"I'm going to step up the beam," he said.

"But why? Why, Hilili? For the love you bear me—"

"I bear you no love."

"But you are my biogenetic twin, Hilili. We have been closer than ordinary brothers from birth."

"It does not matter. It does not concern me. Family relationships militate against survival when reason falters in a single member of a family group."

Tall-Thin's voice hardened. "We came to this planet for one purpose—to colonize it for the good of all. We numbered thousands and now we are reduced to a pitiful remnant—just ourselves. Thanks to the stupidity of a few."

"I was never one of the stupid ones!" Rujit protested. "I advised our immediate return. The unknown and hideous diseases which decimated us like migs, the atmospheric gases which rotted our ships so insidiously that we were not aware of the damage until they exploded in flight—remember, I kept insisting that we could not survive such hazards for long!"

"Your sound judgment in that respect was more than offset by your wilful insistence we explore the entire planet," Tall-Thin countered. "Our ships were so numerous that they were observed in flight and we might have been destroyed completely when death and disaster struck.
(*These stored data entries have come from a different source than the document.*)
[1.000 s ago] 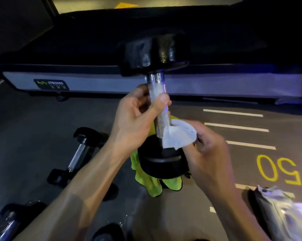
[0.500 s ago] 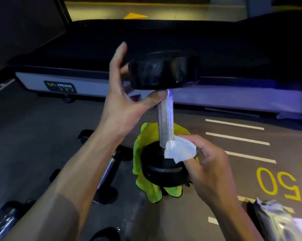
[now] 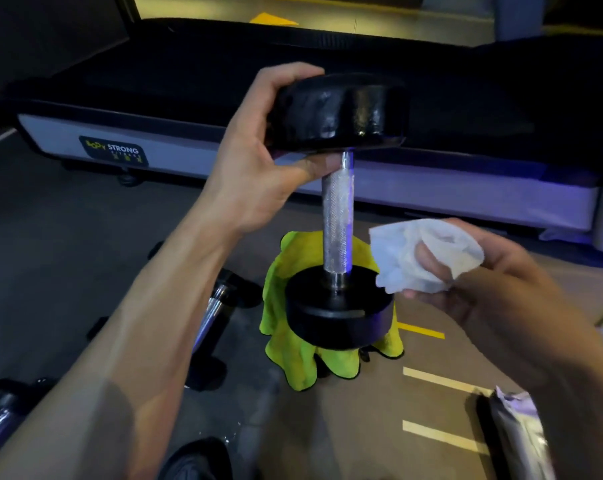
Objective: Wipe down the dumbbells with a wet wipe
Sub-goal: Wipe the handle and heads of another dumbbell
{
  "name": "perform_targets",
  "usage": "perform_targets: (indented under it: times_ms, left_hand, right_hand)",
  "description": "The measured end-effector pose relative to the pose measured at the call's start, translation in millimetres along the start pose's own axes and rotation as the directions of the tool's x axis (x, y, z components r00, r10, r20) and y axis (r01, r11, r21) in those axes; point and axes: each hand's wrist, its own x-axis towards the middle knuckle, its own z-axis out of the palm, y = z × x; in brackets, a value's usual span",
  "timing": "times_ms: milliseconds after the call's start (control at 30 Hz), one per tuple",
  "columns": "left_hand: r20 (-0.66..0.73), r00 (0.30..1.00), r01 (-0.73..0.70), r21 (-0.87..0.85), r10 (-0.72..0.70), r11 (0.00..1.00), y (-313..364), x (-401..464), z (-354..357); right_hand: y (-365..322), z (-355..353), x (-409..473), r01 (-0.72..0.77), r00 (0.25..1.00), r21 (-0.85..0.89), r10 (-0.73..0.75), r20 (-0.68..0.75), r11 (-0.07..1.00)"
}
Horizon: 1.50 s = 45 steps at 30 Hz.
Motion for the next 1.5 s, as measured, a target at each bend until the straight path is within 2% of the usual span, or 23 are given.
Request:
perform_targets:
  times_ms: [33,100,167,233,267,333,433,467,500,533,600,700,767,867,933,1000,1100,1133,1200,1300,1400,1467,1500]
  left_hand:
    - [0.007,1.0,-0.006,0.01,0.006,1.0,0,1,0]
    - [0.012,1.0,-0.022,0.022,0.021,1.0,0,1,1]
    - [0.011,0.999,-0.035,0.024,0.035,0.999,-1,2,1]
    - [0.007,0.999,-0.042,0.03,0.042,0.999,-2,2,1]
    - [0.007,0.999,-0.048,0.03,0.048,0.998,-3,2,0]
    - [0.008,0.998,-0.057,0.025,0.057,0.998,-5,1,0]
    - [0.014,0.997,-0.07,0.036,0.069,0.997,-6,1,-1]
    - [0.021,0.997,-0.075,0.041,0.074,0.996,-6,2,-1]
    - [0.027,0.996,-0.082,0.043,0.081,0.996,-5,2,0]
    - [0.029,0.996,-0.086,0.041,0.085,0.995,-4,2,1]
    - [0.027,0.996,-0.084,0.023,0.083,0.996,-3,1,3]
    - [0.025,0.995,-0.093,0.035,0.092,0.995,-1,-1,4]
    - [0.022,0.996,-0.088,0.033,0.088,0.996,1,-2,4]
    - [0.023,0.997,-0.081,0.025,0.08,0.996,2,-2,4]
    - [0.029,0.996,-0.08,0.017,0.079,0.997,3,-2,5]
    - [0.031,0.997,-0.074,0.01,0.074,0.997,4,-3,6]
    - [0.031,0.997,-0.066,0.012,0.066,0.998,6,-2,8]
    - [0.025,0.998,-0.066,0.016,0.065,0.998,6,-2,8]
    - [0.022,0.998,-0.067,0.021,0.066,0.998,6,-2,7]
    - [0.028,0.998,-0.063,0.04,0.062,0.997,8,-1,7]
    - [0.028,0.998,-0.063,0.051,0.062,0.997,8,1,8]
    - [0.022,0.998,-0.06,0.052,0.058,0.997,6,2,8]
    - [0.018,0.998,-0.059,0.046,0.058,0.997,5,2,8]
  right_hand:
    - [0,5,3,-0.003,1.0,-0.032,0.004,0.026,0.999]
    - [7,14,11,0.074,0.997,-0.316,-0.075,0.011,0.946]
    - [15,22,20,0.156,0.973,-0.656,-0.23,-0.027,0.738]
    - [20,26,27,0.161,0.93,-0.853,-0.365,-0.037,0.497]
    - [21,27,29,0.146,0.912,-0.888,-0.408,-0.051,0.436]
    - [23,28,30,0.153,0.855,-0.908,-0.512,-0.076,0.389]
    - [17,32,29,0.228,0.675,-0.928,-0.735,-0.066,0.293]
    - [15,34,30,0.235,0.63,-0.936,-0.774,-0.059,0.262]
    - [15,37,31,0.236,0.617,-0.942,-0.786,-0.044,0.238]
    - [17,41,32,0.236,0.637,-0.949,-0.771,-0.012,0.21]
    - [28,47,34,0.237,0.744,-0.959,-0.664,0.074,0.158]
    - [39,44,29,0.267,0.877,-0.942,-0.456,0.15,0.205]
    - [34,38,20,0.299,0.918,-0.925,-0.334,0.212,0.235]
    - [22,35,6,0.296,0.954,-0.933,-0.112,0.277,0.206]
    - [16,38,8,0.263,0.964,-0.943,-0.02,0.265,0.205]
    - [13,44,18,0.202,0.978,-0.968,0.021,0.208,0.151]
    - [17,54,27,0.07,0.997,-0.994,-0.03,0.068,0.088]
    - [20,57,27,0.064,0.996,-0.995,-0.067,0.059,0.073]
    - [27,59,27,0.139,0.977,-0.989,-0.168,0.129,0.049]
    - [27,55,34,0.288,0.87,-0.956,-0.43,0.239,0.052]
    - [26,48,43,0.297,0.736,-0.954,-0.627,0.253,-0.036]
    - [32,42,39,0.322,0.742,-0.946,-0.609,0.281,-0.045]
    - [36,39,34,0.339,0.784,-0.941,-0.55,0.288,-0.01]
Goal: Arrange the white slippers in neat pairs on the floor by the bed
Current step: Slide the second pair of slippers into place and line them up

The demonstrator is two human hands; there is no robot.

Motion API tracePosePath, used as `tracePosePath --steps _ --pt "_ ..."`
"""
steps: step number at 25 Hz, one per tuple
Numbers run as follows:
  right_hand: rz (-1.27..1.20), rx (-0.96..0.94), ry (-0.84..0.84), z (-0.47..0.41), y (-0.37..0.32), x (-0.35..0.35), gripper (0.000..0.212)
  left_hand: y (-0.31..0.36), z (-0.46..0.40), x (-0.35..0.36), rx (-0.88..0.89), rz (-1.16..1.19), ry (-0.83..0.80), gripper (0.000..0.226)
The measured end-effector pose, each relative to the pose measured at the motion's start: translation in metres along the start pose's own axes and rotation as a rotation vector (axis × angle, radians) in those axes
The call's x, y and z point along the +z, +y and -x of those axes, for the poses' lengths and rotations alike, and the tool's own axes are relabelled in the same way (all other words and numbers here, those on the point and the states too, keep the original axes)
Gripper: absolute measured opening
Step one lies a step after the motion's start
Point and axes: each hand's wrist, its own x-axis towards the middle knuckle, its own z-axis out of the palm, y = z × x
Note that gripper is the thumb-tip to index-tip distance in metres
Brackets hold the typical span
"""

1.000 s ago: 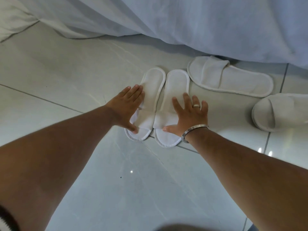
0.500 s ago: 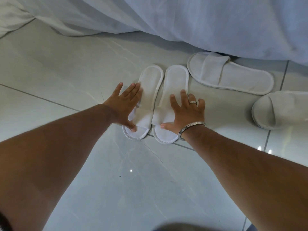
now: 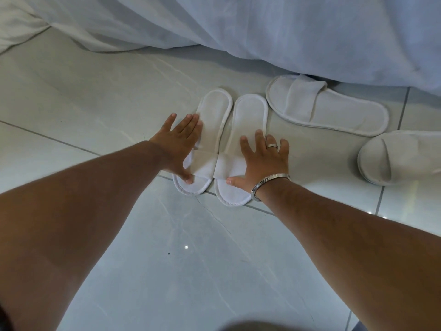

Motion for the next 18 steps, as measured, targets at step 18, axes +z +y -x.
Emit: tracePosePath --steps 18 --pt "-0.190 0.401 -0.216 0.130 0.347 0.006 0.077 0.231 -0.148 -0.165 -0.108 0.353 0.216 0.071"
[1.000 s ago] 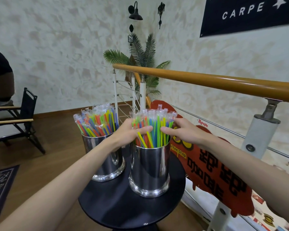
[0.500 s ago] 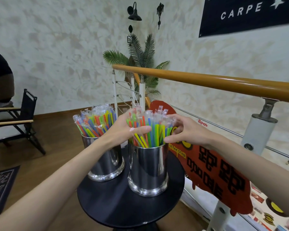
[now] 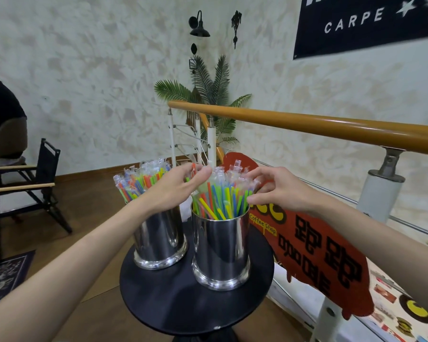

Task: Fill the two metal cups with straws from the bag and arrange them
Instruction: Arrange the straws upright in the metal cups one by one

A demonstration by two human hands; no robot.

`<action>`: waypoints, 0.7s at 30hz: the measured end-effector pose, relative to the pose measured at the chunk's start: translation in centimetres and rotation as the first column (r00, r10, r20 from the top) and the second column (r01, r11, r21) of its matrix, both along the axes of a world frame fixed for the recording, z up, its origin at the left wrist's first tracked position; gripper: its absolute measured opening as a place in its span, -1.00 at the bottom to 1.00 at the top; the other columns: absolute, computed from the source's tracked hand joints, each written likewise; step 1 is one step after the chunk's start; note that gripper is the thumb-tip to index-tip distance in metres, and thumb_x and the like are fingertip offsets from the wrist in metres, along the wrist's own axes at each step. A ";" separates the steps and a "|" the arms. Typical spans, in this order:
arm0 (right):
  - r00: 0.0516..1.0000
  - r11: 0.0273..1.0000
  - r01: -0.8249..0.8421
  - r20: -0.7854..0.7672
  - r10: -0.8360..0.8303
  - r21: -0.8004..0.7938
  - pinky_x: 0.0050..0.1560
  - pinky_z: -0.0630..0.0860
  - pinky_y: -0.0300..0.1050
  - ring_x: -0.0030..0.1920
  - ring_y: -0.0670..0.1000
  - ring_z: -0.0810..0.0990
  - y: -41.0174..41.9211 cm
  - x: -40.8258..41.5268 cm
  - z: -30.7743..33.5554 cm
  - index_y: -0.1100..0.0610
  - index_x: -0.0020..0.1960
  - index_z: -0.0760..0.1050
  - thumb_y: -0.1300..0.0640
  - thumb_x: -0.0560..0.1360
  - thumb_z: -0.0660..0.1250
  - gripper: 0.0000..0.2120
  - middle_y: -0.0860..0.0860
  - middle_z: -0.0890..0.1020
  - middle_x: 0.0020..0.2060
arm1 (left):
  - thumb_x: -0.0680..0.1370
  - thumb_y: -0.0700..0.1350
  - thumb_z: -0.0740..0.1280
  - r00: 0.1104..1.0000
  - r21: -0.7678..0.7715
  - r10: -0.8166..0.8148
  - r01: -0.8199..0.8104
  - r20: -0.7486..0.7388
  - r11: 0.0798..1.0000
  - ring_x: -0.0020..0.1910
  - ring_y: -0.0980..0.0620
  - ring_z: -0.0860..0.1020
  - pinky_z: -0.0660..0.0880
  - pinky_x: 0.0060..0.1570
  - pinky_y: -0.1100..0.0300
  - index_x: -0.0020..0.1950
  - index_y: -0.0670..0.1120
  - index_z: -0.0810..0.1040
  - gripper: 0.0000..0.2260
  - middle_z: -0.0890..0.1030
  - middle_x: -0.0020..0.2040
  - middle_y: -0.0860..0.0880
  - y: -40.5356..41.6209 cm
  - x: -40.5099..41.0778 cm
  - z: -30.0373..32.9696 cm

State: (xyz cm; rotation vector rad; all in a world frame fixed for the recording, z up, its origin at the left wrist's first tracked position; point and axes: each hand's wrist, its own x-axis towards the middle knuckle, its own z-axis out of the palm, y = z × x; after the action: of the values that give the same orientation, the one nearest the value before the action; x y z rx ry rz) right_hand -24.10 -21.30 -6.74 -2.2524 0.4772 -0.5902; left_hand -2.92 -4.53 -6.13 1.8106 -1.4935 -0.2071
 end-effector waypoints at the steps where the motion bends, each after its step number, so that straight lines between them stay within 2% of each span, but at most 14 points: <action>1: 1.000 1.000 0.004 0.005 -0.004 -0.023 0.05 0.63 0.13 -0.10 0.12 0.74 0.1 0.0 0.1 -0.02 0.13 0.57 0.21 0.42 0.58 -0.65 0.06 0.64 -0.02 | 0.51 0.40 0.03 0.999 0.005 0.001 -0.001 -0.032 1.000 0.20 0.05 0.53 0.46 0.06 0.26 0.33 -0.01 0.50 -0.36 0.55 0.27 0.03 0.2 -0.2 0.2; 2: 1.000 0.999 0.004 0.011 -0.004 -0.045 0.01 0.63 0.11 -0.11 0.12 0.74 0.2 -0.1 0.2 0.00 0.10 0.58 0.21 0.43 0.57 -0.70 0.08 0.66 -0.02 | 0.54 0.39 -0.02 0.997 0.011 0.003 -0.002 -0.080 1.000 0.19 0.06 0.50 0.43 -0.02 0.30 0.35 0.04 0.47 -0.39 0.50 0.30 0.08 0.4 -0.4 0.4; 3: 1.000 0.998 0.007 0.018 -0.006 -0.065 -0.04 0.63 0.08 -0.13 0.12 0.74 0.3 -0.1 0.3 0.03 0.06 0.60 0.21 0.44 0.57 -0.74 0.08 0.68 -0.05 | 0.54 0.40 -0.07 0.990 0.009 0.004 -0.003 -0.143 1.000 0.20 0.07 0.49 0.42 -0.06 0.29 0.44 0.06 0.43 -0.34 0.45 0.37 0.09 0.5 -0.6 0.6; 4: 1.000 0.996 0.007 0.027 -0.005 -0.085 -0.11 0.61 0.02 -0.15 0.11 0.73 0.4 0.0 0.3 0.07 0.04 0.61 0.21 0.44 0.56 -0.77 0.05 0.69 -0.11 | 0.52 0.43 -0.11 0.978 0.000 0.012 -0.013 -0.209 1.000 0.20 0.05 0.50 0.42 -0.04 0.25 0.49 0.05 0.41 -0.27 0.46 0.41 0.03 0.4 -0.6 0.8; 6: 0.999 0.990 0.024 0.033 -0.019 -0.137 -0.24 0.55 -0.14 -0.24 0.05 0.72 0.6 0.2 0.2 0.13 0.00 0.62 0.18 0.45 0.56 -0.82 -0.05 0.67 -0.24 | 0.47 0.47 -0.18 0.947 -0.018 0.036 -0.044 -0.319 0.999 0.15 -0.03 0.56 0.46 0.04 0.14 0.48 0.05 0.44 -0.18 0.54 0.28 -0.08 0.4 -0.7 1.0; 7: 0.999 0.985 0.035 0.033 -0.030 -0.167 -0.30 0.50 -0.22 -0.32 -0.02 0.68 0.7 0.3 0.1 0.15 -0.02 0.62 0.15 0.45 0.57 -0.83 -0.08 0.65 -0.31 | 0.47 0.47 -0.20 0.938 -0.027 0.043 -0.055 -0.345 0.998 0.14 -0.08 0.58 0.48 0.07 0.10 0.45 0.06 0.48 -0.19 0.56 0.20 -0.08 0.3 -0.7 1.0; 9: 0.998 0.971 0.051 0.033 -0.044 -0.233 -0.37 0.37 -0.31 -0.43 -0.14 0.52 0.8 0.5 -0.2 0.18 -0.09 0.62 0.09 0.45 0.57 -0.81 -0.11 0.59 -0.42 | 0.57 0.42 -0.18 0.939 -0.035 0.057 -0.073 -0.338 0.997 0.13 -0.09 0.60 0.50 0.19 0.00 0.35 0.09 0.55 -0.29 0.58 0.18 -0.03 0.0 -0.5 0.6; 10: 0.998 0.965 0.057 0.031 -0.051 -0.256 -0.39 0.32 -0.32 -0.45 -0.17 0.46 0.9 0.6 -0.3 0.20 -0.11 0.61 0.08 0.45 0.57 -0.79 -0.11 0.55 -0.45 | 0.64 0.35 -0.11 0.951 -0.041 0.062 -0.078 -0.304 0.996 0.12 -0.03 0.59 0.49 0.24 -0.03 0.31 0.08 0.58 -0.40 0.58 0.17 0.00 -0.1 -0.5 0.3; 12: 0.998 0.952 0.064 0.021 -0.060 -0.298 -0.40 0.30 -0.29 -0.45 -0.17 0.42 1.0 0.7 -0.3 0.22 -0.15 0.60 0.06 0.45 0.56 -0.76 -0.12 0.52 -0.48 | 0.70 0.14 0.08 0.984 -0.073 0.073 -0.085 -0.161 0.994 -0.03 0.07 0.54 0.51 0.21 0.06 0.25 0.04 0.57 -0.66 0.59 0.04 0.03 -0.3 -0.2 -0.3; 13: 0.998 0.945 0.063 0.018 -0.060 -0.321 -0.37 0.35 -0.25 -0.43 -0.16 0.46 1.0 0.8 -0.3 0.19 -0.16 0.60 0.05 0.44 0.57 -0.77 -0.12 0.54 -0.45 | 0.71 0.04 0.15 0.991 -0.099 0.084 -0.094 -0.100 0.991 -0.06 0.09 0.53 0.51 0.17 0.14 0.31 -0.01 0.56 -0.71 0.61 0.03 0.03 -0.5 -0.1 -0.5; 15: 0.998 0.932 0.067 0.020 -0.064 -0.355 -0.23 0.50 -0.12 -0.29 -0.08 0.59 1.1 0.9 -0.1 0.02 -0.15 0.61 0.03 0.41 0.59 -0.84 -0.09 0.61 -0.27 | 0.70 -0.07 0.20 0.995 -0.165 0.100 -0.101 -0.014 0.981 0.08 0.17 0.52 0.48 0.21 0.19 0.44 -0.04 0.48 -0.68 0.59 0.18 0.06 -0.3 -0.1 -0.8; 17: 0.997 0.925 0.069 0.007 -0.071 -0.373 -0.16 0.55 -0.12 -0.19 -0.02 0.62 1.1 0.7 0.1 -0.12 -0.03 0.57 0.01 0.37 0.62 -0.72 -0.03 0.59 -0.07 | 0.69 -0.05 0.21 0.987 -0.268 0.121 -0.090 0.104 0.959 0.25 0.15 0.47 0.40 0.32 0.16 0.50 -0.04 0.43 -0.64 0.52 0.33 0.04 0.0 0.0 -1.1; 19: 0.999 0.924 0.039 -0.008 -0.045 -0.380 -0.15 0.55 -0.20 -0.18 -0.04 0.58 1.1 0.4 0.4 -0.15 0.18 0.52 0.02 0.33 0.65 -0.50 -0.06 0.54 0.03 | 0.68 0.06 0.19 0.965 -0.354 0.132 -0.044 0.228 0.934 0.31 0.13 0.43 0.34 0.34 0.22 0.49 -0.03 0.44 -0.60 0.48 0.39 0.03 0.5 0.0 -1.3; 21: 1.000 0.923 0.008 0.011 -0.004 -0.385 -0.14 0.53 -0.25 -0.17 -0.06 0.54 1.2 0.1 0.8 -0.13 0.31 0.48 0.03 0.30 0.66 -0.36 -0.08 0.50 0.07 | 0.64 0.21 0.15 0.930 -0.358 0.111 0.024 0.351 0.934 0.35 0.14 0.41 0.28 0.34 0.28 0.46 -0.01 0.49 -0.52 0.46 0.42 0.05 1.1 -0.3 -1.1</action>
State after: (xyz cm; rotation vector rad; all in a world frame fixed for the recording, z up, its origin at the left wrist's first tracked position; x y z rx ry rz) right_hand -23.98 -20.14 -5.95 -2.6192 0.3877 -0.7515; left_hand -3.22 -3.41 -7.23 1.6374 -1.6141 0.4270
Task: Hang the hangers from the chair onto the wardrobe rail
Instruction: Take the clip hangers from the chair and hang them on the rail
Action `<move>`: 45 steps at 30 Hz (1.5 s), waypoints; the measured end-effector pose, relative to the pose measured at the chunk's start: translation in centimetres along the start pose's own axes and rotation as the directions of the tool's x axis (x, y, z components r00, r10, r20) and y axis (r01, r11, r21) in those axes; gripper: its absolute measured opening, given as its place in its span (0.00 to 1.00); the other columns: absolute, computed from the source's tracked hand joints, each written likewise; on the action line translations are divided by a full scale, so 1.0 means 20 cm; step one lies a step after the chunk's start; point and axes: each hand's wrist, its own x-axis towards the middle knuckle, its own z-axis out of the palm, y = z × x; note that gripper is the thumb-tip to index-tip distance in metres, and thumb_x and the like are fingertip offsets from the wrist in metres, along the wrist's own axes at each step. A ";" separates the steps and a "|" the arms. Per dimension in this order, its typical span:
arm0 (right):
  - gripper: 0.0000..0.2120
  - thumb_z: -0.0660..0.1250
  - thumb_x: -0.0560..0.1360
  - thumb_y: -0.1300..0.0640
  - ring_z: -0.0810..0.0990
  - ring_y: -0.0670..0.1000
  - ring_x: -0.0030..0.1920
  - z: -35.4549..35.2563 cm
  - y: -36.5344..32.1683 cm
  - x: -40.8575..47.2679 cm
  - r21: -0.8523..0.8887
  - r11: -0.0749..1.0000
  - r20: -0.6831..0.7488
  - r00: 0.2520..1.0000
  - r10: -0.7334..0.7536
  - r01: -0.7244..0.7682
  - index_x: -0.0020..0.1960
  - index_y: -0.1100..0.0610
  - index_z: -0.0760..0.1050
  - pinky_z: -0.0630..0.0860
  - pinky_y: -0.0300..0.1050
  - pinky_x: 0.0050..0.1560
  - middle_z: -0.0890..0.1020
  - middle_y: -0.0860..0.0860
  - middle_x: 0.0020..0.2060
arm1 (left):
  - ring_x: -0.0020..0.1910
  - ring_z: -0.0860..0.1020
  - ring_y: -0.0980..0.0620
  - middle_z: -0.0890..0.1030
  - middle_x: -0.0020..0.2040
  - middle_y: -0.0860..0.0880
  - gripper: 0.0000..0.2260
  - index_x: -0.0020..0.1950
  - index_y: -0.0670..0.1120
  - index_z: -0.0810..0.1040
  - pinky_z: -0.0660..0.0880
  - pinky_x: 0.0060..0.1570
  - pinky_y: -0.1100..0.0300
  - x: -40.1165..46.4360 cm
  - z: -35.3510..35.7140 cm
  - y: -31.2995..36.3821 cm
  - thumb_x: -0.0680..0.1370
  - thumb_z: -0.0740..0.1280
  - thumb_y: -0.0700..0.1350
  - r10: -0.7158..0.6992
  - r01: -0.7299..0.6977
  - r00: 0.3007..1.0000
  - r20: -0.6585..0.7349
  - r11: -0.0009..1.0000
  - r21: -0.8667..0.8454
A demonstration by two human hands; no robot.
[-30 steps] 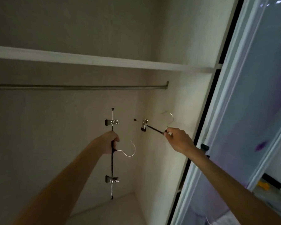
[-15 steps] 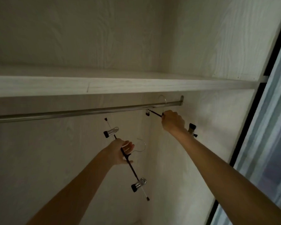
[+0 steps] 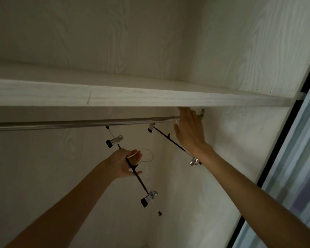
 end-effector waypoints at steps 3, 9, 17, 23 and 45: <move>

"As might have been expected the very shape of our ships made them conspicuous. Fiery disks they must have seemed to the Earth dwellers, so terrifying that they would have eventually found a way to fathom the mystery, and strike back. A perishing remnant of an advanced race has never yet succeeded in killing two billion primitives armed with Class C-type weapons."

"But how could I have known it then?"